The Green Bay Packers have the best quarterback in the National Football League. Problem is, Aaron Rodgers won’t be the quarterback for much longer if he keeps being the most hit quarterback in the league. Rodgers was sacked 51 times last year, which lead the NFL. He also tied for the Packers lead in rushing touchdowns, and was second on the team in rushing yards. Through previous drafts, the Packers front office has tried to fix that problem by drafting offensive linemen Derek Sherrod and Bryan Bulaga. While Bulaga has been a constant starter in the Packers lineup, and Sherrod is a favorite to start this year with the retirement of Chad Clifton, the offensive line can’t protect Rodgers forever without the help of a running game.

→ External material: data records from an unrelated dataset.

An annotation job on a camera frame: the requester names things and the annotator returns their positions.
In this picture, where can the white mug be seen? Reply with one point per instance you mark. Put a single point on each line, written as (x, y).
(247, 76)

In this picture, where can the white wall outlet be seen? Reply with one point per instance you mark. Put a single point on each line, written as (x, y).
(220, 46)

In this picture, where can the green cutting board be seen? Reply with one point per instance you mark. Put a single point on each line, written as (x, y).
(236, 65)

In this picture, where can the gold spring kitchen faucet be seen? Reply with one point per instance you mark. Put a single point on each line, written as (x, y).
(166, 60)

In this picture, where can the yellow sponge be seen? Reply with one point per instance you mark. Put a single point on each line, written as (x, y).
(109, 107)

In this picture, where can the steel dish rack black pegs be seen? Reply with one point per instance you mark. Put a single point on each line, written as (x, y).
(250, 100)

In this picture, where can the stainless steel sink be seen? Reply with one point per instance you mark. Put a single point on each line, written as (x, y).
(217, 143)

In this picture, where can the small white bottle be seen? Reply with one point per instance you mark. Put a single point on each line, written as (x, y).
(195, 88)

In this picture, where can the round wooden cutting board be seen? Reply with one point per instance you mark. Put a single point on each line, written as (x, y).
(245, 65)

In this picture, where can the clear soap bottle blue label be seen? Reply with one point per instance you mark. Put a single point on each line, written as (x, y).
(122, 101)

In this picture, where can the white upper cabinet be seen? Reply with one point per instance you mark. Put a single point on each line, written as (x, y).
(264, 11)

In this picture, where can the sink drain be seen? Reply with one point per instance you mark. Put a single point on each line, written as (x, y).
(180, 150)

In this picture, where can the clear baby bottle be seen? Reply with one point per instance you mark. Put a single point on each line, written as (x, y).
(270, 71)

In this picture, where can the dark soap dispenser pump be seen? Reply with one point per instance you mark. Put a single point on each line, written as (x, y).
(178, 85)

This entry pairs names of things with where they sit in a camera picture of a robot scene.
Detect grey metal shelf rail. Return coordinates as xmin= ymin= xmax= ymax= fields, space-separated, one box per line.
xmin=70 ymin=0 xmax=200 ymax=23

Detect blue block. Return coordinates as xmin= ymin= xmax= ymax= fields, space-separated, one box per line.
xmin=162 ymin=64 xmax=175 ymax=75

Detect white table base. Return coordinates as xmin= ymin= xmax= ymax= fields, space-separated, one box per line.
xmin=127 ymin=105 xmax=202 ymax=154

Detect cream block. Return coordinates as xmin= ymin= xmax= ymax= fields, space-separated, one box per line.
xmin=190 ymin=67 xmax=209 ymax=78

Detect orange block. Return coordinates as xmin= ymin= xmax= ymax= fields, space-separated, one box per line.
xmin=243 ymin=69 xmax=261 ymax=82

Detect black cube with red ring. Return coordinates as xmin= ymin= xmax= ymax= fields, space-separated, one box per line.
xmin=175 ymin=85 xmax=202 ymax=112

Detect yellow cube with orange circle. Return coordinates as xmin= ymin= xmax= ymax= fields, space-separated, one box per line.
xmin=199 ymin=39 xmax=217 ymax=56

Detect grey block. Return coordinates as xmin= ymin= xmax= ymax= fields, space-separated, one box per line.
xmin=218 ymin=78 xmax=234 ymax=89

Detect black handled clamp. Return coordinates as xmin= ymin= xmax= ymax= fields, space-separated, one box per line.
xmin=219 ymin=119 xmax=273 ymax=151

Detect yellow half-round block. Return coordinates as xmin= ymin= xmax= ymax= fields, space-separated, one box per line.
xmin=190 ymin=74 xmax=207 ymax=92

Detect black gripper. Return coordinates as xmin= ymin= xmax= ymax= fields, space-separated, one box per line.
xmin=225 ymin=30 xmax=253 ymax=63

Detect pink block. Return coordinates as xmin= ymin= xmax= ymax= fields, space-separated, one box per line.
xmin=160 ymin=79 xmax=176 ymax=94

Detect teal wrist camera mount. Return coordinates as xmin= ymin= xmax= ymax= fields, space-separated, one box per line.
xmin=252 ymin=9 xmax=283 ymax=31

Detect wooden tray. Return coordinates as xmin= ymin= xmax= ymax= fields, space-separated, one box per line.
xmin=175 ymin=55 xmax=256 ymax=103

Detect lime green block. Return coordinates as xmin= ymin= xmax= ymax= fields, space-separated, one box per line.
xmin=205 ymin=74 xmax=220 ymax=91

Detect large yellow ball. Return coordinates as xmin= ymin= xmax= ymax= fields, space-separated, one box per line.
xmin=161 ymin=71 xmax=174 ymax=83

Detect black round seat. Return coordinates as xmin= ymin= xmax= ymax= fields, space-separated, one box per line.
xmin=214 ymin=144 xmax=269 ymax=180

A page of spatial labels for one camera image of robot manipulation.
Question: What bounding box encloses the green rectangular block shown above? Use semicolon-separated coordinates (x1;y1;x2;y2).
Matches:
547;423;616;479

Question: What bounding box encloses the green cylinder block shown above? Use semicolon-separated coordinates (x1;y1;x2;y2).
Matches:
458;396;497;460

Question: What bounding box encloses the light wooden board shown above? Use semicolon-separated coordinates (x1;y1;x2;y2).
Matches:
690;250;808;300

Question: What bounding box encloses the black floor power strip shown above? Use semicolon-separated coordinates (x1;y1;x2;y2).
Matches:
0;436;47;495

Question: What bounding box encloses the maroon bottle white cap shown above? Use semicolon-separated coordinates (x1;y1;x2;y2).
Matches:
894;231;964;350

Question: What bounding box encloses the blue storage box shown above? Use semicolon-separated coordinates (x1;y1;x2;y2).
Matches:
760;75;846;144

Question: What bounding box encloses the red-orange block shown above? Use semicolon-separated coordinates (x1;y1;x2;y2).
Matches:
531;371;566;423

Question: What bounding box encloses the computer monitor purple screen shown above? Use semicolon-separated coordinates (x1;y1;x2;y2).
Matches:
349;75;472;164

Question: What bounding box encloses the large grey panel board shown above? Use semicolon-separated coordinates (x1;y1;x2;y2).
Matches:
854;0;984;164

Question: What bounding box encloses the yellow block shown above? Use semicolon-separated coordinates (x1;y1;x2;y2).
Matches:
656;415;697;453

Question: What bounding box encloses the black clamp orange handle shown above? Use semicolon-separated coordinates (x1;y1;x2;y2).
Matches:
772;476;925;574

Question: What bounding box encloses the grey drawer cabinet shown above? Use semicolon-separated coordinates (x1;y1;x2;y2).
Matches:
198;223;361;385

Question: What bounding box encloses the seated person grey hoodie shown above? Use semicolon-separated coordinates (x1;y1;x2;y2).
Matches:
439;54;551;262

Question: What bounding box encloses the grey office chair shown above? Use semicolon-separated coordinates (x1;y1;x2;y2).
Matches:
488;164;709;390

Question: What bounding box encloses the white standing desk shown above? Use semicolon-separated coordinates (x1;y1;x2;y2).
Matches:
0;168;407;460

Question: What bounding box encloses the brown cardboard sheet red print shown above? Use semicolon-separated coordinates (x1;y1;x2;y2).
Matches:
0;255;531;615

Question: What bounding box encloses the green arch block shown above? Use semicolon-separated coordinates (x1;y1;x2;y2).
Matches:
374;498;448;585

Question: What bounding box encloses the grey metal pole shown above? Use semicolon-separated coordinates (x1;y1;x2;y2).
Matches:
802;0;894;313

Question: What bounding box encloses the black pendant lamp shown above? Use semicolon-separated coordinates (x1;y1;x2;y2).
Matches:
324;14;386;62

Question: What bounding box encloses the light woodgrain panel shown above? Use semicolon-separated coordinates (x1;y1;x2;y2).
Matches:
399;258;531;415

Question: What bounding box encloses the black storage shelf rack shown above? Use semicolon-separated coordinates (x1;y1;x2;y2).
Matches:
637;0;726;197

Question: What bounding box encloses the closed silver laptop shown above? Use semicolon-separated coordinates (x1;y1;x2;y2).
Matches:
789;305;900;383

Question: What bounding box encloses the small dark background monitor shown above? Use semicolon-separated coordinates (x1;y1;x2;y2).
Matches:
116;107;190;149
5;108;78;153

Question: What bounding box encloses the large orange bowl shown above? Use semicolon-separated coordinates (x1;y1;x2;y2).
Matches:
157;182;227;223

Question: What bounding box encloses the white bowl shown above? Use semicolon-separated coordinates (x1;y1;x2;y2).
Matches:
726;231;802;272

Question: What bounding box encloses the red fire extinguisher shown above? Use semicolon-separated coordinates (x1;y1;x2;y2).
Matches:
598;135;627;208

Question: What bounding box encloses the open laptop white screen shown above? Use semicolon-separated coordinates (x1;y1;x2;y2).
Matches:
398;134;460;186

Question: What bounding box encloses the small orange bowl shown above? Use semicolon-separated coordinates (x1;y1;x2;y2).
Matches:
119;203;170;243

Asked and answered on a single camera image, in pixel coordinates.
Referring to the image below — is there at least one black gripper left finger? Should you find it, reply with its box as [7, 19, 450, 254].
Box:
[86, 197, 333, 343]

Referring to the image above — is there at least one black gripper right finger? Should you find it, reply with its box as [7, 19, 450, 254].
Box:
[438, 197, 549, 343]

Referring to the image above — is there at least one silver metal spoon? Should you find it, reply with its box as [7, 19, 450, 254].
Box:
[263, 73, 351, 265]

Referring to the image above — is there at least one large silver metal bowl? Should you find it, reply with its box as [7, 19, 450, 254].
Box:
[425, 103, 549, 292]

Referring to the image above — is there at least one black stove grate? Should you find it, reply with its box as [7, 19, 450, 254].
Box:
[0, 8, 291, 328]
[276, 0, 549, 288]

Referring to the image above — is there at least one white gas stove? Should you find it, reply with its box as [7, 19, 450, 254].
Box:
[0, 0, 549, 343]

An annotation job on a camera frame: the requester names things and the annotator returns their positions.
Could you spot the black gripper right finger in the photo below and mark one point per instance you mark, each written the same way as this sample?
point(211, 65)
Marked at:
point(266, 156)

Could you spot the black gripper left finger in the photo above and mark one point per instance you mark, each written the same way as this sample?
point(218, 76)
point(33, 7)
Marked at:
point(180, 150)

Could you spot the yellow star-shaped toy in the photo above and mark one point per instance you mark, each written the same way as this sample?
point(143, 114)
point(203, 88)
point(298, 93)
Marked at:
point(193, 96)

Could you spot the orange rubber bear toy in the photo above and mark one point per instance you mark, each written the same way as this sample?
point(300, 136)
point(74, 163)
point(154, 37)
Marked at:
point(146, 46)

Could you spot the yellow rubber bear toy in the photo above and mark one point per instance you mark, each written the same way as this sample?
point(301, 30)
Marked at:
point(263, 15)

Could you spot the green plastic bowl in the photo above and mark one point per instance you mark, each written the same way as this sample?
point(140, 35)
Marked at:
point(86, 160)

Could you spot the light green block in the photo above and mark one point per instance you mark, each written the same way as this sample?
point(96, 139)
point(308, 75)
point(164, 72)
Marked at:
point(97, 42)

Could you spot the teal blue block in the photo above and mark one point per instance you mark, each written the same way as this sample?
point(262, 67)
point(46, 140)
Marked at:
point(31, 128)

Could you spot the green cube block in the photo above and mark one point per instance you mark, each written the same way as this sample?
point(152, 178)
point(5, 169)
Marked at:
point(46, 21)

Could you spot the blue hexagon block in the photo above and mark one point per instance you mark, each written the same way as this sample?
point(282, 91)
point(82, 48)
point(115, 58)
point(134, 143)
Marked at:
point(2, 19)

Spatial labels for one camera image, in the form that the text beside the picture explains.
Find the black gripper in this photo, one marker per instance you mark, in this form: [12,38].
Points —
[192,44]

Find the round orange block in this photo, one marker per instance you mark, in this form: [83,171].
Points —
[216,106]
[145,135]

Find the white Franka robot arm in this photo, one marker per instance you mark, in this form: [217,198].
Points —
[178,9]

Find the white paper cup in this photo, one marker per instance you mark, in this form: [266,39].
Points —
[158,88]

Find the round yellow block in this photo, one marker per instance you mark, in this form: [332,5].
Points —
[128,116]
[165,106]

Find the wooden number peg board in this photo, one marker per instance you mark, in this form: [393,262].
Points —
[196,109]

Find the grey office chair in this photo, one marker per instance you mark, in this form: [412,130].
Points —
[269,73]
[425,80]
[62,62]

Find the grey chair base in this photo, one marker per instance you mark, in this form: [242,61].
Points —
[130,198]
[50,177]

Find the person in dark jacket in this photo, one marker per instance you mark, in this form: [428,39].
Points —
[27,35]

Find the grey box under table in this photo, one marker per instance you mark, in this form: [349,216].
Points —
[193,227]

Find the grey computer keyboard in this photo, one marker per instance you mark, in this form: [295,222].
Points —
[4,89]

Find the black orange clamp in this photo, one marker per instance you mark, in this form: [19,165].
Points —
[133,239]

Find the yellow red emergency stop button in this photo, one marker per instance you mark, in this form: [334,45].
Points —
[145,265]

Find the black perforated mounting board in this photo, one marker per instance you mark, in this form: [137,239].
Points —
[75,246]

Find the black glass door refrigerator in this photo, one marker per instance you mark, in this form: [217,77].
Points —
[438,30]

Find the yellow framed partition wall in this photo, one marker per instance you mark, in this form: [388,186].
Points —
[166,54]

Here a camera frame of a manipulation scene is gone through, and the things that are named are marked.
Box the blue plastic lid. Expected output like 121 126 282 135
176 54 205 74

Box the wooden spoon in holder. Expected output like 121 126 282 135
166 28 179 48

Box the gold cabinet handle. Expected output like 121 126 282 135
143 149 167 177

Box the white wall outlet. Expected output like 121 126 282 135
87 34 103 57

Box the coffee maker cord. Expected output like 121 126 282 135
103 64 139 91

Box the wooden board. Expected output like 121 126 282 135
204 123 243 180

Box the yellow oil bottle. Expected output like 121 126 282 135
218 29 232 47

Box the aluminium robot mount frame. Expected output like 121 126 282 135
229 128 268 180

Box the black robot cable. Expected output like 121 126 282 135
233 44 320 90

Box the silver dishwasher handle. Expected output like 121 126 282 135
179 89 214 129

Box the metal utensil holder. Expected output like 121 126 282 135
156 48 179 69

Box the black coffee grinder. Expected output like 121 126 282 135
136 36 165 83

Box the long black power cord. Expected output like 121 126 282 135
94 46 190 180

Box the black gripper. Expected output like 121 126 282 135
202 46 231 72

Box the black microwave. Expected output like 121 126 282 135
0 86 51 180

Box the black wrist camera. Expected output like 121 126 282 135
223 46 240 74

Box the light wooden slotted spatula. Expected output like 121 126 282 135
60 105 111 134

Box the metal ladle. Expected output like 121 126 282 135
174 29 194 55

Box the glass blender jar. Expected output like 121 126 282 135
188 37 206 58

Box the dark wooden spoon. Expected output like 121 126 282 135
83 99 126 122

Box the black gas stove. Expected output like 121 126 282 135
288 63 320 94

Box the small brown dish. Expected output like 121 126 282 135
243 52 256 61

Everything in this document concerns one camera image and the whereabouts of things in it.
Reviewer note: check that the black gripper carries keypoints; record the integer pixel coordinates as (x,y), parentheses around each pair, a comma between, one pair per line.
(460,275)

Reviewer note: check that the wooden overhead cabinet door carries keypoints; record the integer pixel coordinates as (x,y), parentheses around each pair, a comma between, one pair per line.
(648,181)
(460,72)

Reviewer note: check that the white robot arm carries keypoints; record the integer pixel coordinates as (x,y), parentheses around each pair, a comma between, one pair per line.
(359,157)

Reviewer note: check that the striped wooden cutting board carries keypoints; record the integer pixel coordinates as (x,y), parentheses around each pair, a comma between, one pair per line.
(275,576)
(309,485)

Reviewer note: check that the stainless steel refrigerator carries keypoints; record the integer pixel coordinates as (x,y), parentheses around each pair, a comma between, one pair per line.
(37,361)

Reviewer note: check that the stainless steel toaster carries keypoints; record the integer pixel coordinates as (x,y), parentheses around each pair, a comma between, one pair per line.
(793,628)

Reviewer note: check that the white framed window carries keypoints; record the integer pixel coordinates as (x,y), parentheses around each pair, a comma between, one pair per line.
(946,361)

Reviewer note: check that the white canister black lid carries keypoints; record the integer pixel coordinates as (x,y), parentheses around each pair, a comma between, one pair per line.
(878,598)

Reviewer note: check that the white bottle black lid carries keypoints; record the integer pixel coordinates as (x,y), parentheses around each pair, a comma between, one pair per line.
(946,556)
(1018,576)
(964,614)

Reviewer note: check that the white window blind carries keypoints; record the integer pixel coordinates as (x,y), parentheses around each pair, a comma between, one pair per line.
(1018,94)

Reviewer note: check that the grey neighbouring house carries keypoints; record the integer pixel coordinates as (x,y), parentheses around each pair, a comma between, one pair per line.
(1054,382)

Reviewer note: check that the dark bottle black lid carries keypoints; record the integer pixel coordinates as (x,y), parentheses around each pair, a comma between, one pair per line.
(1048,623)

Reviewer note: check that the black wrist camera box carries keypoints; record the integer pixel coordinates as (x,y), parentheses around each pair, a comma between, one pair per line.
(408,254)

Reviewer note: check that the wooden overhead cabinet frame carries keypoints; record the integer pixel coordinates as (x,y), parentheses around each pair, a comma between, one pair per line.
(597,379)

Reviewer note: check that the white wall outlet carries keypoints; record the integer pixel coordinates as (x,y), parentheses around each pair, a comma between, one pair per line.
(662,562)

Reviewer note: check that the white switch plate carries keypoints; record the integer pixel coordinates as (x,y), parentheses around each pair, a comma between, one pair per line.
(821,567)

In this year’s NFL draft, the Packers drafted running backs Eddie Lacy and Johnathan Franklin to help solve that problem. The Packers have not had a 1,000 yard rusher since Ryan Grant in 2009, and have not had a 100 yard rusher since Brandon Jackson, 43 games ago. While the Packers did win the Super Bowl in 2010, it would not have been without the help of running back James Starks. Starks rushed for over 100 yards in the Wild Card playoff game against the Philadelphia Eagles and had 315 total rushing yards during that playoff run.
The recent lack of a running game is why Lacy and Franklin were drafted. Lacy was a two time national champion at Alabama and was the Offensive MVP of the championship game. The major concern about Lacy is his durability. He suffered a turf toe injury in 2011, which is why he dropped all the way to the second round. That turf toe is also the reason why the Packers drafted Johnathan Franklin of UCLA. Franklin might be the biggest steal from the Packers draft class. Franklin rushed over 1,000 his sophomore and senior college seasons, and is the speed back that will complement Lacy’s power running style. The plan with these two running backs is that Lacy’s power running style will tire down the defense, and when Lacy is taken out, a fresh Franklin will come and race past the defense. If Franklin wins the starting job, the roles will be reversed. Franklin will tire down the defense with his speed, and a powerful Lacy will come and run over the exhausted defense. These two rookies will battle it out for the starting running back job and will attempt to return the Packers running game back to days of Dorsey Levens and Ahman Green, where a 1,000 yard rusher was a common thing in Green Bay.
No matter who wins the starting job between Lacy and Franklin, the offensive philosophy is the same for the Packers; protect the franchise quarterback. With a more efficient running game, it will allow one of the Packers’ and Aaron Rodgers’ favorite plays, the play action, to be more effective. If the running game is effective, the opposing defenses will bring more defenders into the box to try to stop the run. With more defenders focused on the run instead of the pass, it allows the best quarterback in the game to do what he does best, throw the deep play action bomb. Over the past few years, opposing defenses have been able to rush four defensive linemen and stop whoever the Packers running back was. Now, the expectation is the running game will make defenders focus a little more on the run and free up the passing game.
Now, I know, and the Packers staff knows, that the defenses won’t forget who the opposing quarterback is. But, a good running game will lighten the pass rush on Rodgers and keep him from enduring some of the vicious hits he has taken the past few years. With Rodgers being beaten up less, it will allow him to move through the pocket and tear apart defenses with his arm. That is when the Packers offense is at its best, and with a good running game, the Packers will be set for another Super Bowl run.